Hence it appears that the Chinese eighteenth-century response to the altered ecological balances of the world was atypical. Parallel potentialities elsewhere were masked by a variety of countervailing circumstances. Only in China did public peace prevail unbroken and conventional limitations upon taxes and rents remain well defined, so that damaging or destructive macroparasitism remained rare. Simultaneously, increasingly frequent epidemics worked less and less demographic damage, as one disease after another verged toward the relatively harmless status of becoming an endemic childhood affliction. This opened wide the gate toward all the familiar features of the vital revolution: lessened adult mortality sustaining more completed families, whereupon a numerically reinforced generation, confronting the same situation, expanded the numbers of its children even more, etc.

Snowballing population growth of course confronted the farmers of China with the task of wresting more food from the same landscape, since political and ecological obstacles prevented any very notable geographical expansion across Chinese frontiers. The imperial government prohibited overseas ventures in the 1430s and subsequent rulers maintained the ban, thus choking off any possibility of large-scale Chinese settlement in the Pacific coastlands of America, or in nearer lands like the Philippines or Malaya. From the time of the Manchu conquest in the 1640s, Chinese settlement in Manchuria and Mongolia was also prohibited, for the new rulers of China wished to maintain their ancestral lands and nomadic way of life unchanged.

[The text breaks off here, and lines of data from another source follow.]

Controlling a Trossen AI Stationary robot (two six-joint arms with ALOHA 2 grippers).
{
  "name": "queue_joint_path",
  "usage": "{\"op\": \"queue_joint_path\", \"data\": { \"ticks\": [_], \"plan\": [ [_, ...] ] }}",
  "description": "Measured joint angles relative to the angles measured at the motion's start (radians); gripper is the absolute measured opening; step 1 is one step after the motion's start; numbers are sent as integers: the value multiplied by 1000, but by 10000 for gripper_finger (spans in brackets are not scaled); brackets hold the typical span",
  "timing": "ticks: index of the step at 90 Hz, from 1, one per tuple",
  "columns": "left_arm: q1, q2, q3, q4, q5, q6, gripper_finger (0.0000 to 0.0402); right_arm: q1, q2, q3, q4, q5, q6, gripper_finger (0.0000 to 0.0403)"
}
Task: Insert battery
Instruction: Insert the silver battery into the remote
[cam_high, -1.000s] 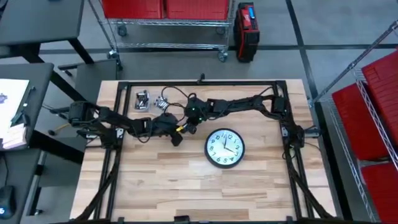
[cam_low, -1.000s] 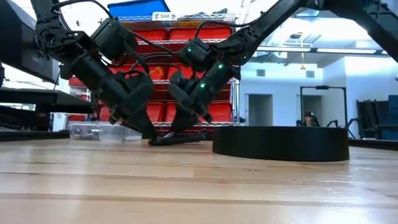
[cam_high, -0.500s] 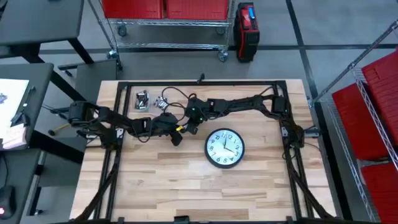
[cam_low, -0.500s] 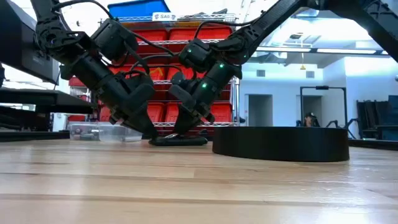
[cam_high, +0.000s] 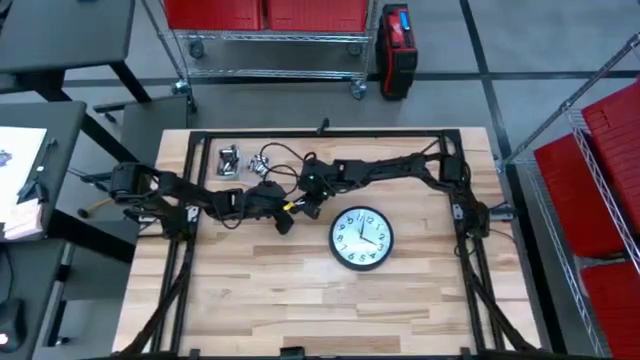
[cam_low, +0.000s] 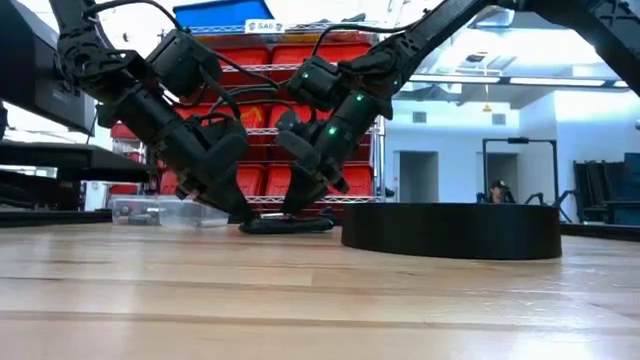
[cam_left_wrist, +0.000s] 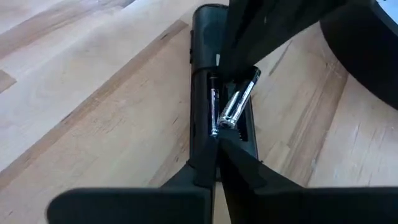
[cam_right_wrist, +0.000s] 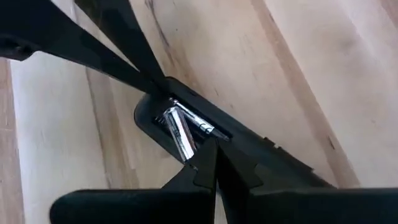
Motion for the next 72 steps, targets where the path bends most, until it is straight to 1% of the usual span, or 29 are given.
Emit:
{"op": "queue_joint_path", "data": {
  "ticks": [25,43,72],
  "plan": [
    [0,0,0,0,0,0,0,-10,0,2,6,5,-47,0],
    [0,0,0,0,1,0,0,-16,0,42,2,9,-100,0],
    [0,0,0,-2,1,-1,0,-19,-3,65,-132,9,-145,0]
  ]
}}
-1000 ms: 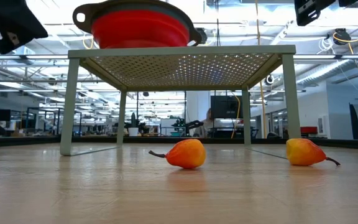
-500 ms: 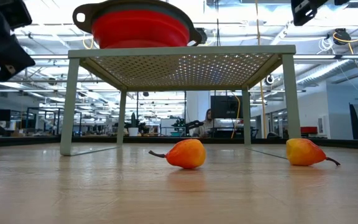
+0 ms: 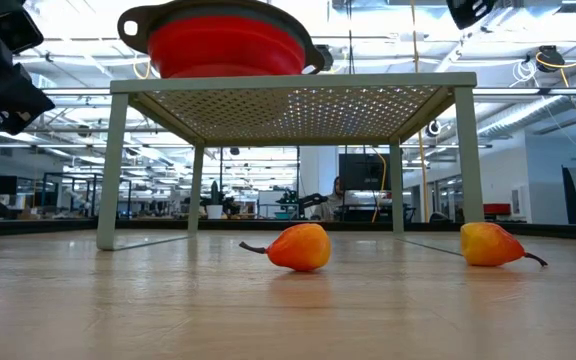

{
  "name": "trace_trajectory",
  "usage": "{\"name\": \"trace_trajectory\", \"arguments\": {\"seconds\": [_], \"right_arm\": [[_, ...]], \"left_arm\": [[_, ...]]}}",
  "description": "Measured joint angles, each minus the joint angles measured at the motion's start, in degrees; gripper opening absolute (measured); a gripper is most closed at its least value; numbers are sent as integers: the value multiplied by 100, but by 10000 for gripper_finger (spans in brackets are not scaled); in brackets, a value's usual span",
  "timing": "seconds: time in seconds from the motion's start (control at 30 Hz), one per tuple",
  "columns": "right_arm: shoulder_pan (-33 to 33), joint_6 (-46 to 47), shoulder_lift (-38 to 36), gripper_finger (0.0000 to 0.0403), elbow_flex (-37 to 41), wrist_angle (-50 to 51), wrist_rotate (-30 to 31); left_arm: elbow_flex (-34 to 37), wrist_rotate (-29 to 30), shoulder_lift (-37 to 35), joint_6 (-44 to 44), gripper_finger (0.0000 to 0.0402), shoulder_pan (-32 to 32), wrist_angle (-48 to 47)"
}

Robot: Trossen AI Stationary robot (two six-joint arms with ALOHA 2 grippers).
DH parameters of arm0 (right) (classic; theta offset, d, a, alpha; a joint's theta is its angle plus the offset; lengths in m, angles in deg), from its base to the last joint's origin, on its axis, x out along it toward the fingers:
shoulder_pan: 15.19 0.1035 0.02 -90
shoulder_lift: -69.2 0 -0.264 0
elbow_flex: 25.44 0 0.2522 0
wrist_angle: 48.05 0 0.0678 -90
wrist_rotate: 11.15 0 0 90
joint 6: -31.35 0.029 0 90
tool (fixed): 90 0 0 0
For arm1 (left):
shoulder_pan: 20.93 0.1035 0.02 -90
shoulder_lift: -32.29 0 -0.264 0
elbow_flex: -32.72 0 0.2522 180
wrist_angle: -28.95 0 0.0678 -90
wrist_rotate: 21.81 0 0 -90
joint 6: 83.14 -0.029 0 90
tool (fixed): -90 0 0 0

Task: Pick & Place Fruit
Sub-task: Put the peach fruit into the strainer

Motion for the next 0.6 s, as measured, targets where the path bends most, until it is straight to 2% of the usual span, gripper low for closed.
{"name": "trace_trajectory", "arguments": {"seconds": [0.13,0.4,0.6], "right_arm": [[102,318,299,4,-59,67,-265],[250,632,633,4,-59,107,-259],[223,1058,702,4,-59,672,-242]], "left_arm": [[0,35,-238,-107,0,2,-205],[0,61,-560,-177,1,0,-385],[0,76,-596,-230,2,2,-381]]}}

Only in the South could expansion of Chinese area of settlement continue; and even there local political resistance organized by the kingdoms of Annam and Burma, together with the epidemiological perils of monsoon forest environments, slowed Chinese pioneering to quite modest proportions.

Nevertheless, within the broad circuit of lands already firmly incorporated into China’s landscape, it proved possible in the eighteenth century to find food enough to more than double previous levels of population. Increasingly intensive application of labor to the land did the trick, together with massive reliance on new crops, mainly American in origin—sweet potatoes, maize, peanuts in particular—that could be cultivated on land too steep or too dry for rice paddies.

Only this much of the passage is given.